Compute how many lines below contain the word "light" and respond with that number only.

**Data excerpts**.
● ● ● ● ●
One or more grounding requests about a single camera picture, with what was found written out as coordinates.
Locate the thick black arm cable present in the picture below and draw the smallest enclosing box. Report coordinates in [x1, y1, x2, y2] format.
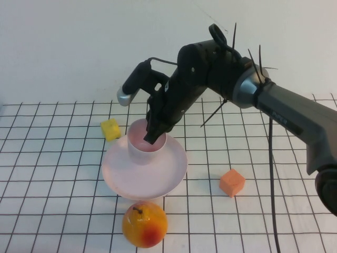
[267, 114, 281, 253]

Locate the white black grid mat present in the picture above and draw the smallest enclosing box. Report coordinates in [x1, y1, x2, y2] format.
[0, 93, 337, 253]

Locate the pink round plate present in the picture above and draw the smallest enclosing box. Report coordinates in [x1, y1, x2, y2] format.
[102, 131, 189, 200]

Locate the thin black camera cable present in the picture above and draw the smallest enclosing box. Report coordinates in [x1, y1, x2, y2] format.
[147, 57, 180, 66]

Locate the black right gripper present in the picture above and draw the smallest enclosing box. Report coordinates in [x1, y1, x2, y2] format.
[143, 69, 206, 145]

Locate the pink plastic cup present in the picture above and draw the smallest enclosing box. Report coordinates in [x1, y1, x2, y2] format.
[127, 118, 169, 166]

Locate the orange foam cube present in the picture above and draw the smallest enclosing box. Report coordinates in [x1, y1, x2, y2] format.
[219, 169, 246, 198]

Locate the yellow red apple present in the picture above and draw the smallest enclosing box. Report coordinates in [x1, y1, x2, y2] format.
[121, 201, 169, 249]

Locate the yellow foam cube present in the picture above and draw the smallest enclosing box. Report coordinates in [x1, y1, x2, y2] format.
[100, 118, 122, 143]

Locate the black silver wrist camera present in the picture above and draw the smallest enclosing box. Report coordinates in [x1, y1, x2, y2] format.
[116, 59, 169, 107]

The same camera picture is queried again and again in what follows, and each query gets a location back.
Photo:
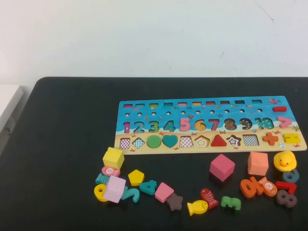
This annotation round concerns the yellow pentagon piece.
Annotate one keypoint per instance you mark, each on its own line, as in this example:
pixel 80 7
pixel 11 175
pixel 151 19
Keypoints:
pixel 136 177

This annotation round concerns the green circle piece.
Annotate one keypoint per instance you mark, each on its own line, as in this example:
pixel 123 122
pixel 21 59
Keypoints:
pixel 154 141

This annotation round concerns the teal heart piece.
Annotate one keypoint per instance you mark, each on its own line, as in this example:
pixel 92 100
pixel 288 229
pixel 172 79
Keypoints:
pixel 170 140

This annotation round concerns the pink number five piece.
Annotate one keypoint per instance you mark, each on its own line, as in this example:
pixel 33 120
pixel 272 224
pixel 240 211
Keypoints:
pixel 184 124

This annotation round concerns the colourful wooden puzzle board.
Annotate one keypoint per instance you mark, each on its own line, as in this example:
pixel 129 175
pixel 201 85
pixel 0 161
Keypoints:
pixel 216 115

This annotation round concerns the red triangle piece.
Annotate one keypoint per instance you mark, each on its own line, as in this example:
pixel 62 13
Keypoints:
pixel 218 141

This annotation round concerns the teal number four piece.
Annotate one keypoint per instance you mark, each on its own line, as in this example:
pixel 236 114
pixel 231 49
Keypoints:
pixel 148 187

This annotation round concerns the pink trapezoid piece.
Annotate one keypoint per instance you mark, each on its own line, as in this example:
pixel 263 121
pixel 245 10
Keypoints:
pixel 164 192

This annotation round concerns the teal number two piece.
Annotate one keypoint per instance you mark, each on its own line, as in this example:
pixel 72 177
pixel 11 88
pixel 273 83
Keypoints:
pixel 132 194

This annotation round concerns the brown star piece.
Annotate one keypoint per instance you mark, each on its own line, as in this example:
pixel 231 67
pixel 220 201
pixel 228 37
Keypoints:
pixel 175 202

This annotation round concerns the yellow number piece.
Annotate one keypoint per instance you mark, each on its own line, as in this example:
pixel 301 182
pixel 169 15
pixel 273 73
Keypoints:
pixel 99 193

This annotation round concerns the green number three piece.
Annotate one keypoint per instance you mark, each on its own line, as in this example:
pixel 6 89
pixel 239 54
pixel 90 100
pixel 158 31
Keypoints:
pixel 231 202

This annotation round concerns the orange plus sign piece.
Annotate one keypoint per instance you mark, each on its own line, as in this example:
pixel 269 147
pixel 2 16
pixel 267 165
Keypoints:
pixel 270 138

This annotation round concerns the orange number ten piece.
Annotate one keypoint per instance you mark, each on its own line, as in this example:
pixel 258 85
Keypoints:
pixel 250 187

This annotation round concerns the red minus sign piece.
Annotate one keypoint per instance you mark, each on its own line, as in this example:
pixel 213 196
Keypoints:
pixel 279 108

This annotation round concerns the pink greater-than sign piece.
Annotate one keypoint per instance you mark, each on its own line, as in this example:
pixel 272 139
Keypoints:
pixel 285 122

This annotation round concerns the yellow equals sign piece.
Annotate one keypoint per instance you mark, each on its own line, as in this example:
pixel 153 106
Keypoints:
pixel 291 138

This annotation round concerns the grey-blue number nine piece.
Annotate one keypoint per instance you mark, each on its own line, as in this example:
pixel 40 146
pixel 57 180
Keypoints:
pixel 290 176

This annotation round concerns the red number seven piece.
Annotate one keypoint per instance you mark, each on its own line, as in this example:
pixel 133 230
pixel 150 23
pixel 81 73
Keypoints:
pixel 286 186

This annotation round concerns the brown number eight piece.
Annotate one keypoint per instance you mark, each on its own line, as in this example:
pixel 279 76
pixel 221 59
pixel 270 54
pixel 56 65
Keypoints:
pixel 286 198

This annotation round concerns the yellow cube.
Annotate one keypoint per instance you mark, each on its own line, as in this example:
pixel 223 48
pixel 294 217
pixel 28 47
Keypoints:
pixel 113 157

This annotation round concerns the pink wooden fish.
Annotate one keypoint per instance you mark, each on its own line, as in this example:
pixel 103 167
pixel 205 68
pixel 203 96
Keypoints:
pixel 110 171

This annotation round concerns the teal wooden fish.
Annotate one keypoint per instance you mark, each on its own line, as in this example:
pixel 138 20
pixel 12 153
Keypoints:
pixel 102 178

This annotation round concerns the light pink cube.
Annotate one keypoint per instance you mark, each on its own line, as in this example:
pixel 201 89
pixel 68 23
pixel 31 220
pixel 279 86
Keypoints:
pixel 114 189

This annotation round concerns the magenta cube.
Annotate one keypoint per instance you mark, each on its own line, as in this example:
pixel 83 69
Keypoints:
pixel 221 167

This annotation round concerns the red wooden fish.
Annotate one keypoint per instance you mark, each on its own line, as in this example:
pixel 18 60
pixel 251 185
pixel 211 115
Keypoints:
pixel 209 197

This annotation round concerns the yellow wooden fish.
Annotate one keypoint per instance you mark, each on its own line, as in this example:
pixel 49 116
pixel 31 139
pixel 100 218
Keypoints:
pixel 197 207

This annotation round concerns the salmon cube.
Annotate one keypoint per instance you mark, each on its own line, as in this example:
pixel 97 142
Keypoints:
pixel 258 163

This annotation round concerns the orange wooden fish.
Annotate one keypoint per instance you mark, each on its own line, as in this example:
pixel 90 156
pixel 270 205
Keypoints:
pixel 267 186

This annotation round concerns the yellow rubber duck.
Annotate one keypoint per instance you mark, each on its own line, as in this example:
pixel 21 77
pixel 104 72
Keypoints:
pixel 285 160

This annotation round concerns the white side furniture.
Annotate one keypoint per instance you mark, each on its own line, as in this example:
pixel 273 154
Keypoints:
pixel 9 108

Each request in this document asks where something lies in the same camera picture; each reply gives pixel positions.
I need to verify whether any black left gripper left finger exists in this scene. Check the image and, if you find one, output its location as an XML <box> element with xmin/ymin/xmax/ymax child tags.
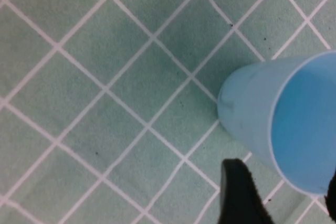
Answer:
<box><xmin>218</xmin><ymin>158</ymin><xmax>275</xmax><ymax>224</ymax></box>

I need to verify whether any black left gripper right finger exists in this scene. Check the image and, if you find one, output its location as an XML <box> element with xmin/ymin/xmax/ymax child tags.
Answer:
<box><xmin>324</xmin><ymin>168</ymin><xmax>336</xmax><ymax>221</ymax></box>

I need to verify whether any light blue plastic cup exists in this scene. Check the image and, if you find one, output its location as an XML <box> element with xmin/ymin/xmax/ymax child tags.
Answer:
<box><xmin>216</xmin><ymin>50</ymin><xmax>336</xmax><ymax>196</ymax></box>

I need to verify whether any green checkered tablecloth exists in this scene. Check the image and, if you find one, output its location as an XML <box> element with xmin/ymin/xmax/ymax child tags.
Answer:
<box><xmin>0</xmin><ymin>0</ymin><xmax>336</xmax><ymax>224</ymax></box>

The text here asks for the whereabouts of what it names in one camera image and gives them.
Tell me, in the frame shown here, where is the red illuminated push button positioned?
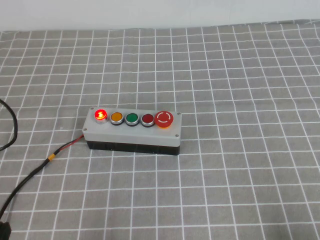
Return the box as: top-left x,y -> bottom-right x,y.
93,108 -> 109,125

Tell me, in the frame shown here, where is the red mushroom emergency stop button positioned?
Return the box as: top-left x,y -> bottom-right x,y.
154,110 -> 174,129

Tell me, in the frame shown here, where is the dark red flat push button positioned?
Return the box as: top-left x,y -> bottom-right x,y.
140,113 -> 156,128

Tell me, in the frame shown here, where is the grey black button control box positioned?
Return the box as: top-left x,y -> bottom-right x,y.
82,106 -> 183,156

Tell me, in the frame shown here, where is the green flat push button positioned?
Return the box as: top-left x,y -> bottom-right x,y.
124,112 -> 140,127

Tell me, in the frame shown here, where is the yellow flat push button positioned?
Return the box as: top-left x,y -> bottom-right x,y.
109,111 -> 125,126

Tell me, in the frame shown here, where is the grey white-checked tablecloth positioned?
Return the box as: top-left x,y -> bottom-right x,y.
0,19 -> 320,240

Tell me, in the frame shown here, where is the black red power cable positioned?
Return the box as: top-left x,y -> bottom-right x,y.
0,134 -> 86,220

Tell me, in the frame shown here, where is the thin black looped cable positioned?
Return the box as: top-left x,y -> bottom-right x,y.
0,99 -> 19,151

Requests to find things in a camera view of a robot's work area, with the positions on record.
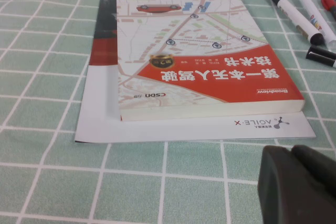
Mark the red white map-cover book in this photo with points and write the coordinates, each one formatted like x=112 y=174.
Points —
x=210 y=77

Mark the red and black pen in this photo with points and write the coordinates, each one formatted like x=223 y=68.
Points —
x=328 y=1

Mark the red white map book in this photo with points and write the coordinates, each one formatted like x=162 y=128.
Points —
x=99 y=125

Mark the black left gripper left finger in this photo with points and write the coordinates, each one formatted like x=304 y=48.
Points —
x=288 y=195

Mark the all-white pen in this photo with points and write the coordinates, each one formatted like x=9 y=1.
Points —
x=312 y=14

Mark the black-capped white marker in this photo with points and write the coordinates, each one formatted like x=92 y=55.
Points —
x=291 y=11

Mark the white marker with printed barcode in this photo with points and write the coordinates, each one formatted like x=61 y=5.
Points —
x=319 y=54

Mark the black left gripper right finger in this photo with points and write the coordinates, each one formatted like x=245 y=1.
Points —
x=317 y=161

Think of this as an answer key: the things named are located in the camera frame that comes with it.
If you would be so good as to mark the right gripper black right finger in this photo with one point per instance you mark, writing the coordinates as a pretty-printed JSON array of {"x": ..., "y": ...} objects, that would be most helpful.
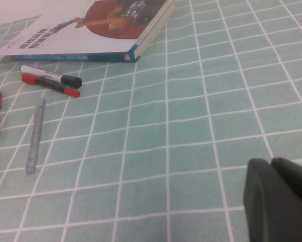
[{"x": 294, "y": 176}]

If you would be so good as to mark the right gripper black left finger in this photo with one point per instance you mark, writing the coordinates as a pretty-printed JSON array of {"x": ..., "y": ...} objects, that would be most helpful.
[{"x": 271, "y": 206}]

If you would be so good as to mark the grey pen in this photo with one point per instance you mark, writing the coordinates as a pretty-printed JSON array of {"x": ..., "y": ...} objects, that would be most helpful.
[{"x": 36, "y": 136}]

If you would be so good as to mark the red and black pen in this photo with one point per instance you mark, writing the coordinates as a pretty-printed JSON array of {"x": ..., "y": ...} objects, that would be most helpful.
[{"x": 28, "y": 78}]

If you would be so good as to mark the green checkered tablecloth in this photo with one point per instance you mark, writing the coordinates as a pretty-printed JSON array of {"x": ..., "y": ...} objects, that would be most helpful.
[{"x": 166, "y": 126}]

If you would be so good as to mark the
● ● ● ● ●
**SOLUTION TO THIS EXERCISE**.
2